The Medicalisation of Menstruation: Its Scope and Limits

Ronald S. Laura*

The Medicalisation of Menstruation: Its Scope and Limits.

Conventional western medicine has very determinately ‘technologized’ its approach to health
and the human body. While there are many benefits evinced from this conventional orientation, there are also disconcerting liabilities. One dimension of the emergent problem is that while medical science is quick to extol the virtues of its chemical and surgical discoveries, it is irreconcilably slow in recanting the indiscretions of their adverse side effects.

Lamentably, there exists an imbalance in the level of propaganda dominance of conventional medicine that marginalises the legitimate role which alternative medicine is actually capable of playing within the traditional medical framework. Although, there is no doubt that conventional medicine makes an enormously valuable contribution to health, it is salutary to remind everyone that it does not provide a complete approach to health.

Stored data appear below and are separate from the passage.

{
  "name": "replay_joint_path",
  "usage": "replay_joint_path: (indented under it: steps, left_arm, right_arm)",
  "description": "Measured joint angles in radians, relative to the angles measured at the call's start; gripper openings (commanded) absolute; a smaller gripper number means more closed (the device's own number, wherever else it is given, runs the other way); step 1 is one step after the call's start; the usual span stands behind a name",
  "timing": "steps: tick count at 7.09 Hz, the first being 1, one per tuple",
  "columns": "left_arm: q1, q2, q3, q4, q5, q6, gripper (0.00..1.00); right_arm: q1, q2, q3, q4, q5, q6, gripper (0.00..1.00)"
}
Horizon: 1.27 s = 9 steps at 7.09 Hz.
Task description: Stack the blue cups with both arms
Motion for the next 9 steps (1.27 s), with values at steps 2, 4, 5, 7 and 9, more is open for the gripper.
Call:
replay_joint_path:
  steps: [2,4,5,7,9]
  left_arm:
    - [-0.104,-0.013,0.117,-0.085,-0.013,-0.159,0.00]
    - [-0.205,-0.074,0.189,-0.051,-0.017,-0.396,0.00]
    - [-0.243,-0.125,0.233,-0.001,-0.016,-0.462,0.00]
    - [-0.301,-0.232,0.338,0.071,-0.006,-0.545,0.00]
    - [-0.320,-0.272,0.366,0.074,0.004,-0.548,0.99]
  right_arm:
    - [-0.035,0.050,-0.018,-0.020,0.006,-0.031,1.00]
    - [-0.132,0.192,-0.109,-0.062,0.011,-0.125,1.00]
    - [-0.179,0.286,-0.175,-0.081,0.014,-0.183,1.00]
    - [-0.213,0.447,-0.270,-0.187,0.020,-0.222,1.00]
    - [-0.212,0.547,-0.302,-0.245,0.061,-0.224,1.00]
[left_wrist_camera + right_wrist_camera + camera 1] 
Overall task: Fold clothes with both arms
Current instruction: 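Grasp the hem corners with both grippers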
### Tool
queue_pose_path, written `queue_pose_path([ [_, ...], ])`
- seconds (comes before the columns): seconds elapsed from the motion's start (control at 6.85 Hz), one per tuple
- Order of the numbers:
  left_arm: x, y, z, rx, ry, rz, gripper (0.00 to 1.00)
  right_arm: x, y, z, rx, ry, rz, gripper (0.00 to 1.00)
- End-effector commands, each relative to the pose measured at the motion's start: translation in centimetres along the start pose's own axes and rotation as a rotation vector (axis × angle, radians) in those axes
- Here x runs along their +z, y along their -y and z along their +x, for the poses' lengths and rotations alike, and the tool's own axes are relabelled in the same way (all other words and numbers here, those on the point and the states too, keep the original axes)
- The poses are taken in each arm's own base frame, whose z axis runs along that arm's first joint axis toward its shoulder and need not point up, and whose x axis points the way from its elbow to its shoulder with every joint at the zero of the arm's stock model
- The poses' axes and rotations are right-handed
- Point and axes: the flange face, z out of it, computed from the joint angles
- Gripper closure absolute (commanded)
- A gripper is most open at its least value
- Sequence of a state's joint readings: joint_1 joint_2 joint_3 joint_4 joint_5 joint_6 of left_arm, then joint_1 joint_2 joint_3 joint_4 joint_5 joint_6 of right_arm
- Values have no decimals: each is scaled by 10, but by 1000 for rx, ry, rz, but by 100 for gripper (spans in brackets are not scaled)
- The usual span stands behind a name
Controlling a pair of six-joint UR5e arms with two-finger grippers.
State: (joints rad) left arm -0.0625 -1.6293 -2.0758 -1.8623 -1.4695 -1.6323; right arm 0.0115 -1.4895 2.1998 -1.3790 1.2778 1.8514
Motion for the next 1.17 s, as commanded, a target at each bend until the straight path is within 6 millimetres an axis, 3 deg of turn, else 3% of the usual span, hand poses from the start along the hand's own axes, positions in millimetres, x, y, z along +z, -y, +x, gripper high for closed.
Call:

Dr. Christiane Northrup, MD, and past President of the American Holistic Medical Association (AHMA), argues that one reason girls now commence menstruation at a much earlier age is a dietary, and not a medical problem. In her view, it is the high fat diets our children now eat that have caused the shift to earlier puberty at 12 to 13 years old.

The coordinated hormonal interplay amongst the ovaries, the pituitary gland, and the hypothalamus are the predominant factors regulating the monthly menstrual cycle. Estrogen levels are thus critical to the biological processes required for reproduction.

It is at this point that the balance between estrogen and progesterone production is critical. The estrogen levels diminish, while the progesterone levels increase to form a dense cervical mucous plug in the cervix to prevent any bacterial contamination and the loss of sperm.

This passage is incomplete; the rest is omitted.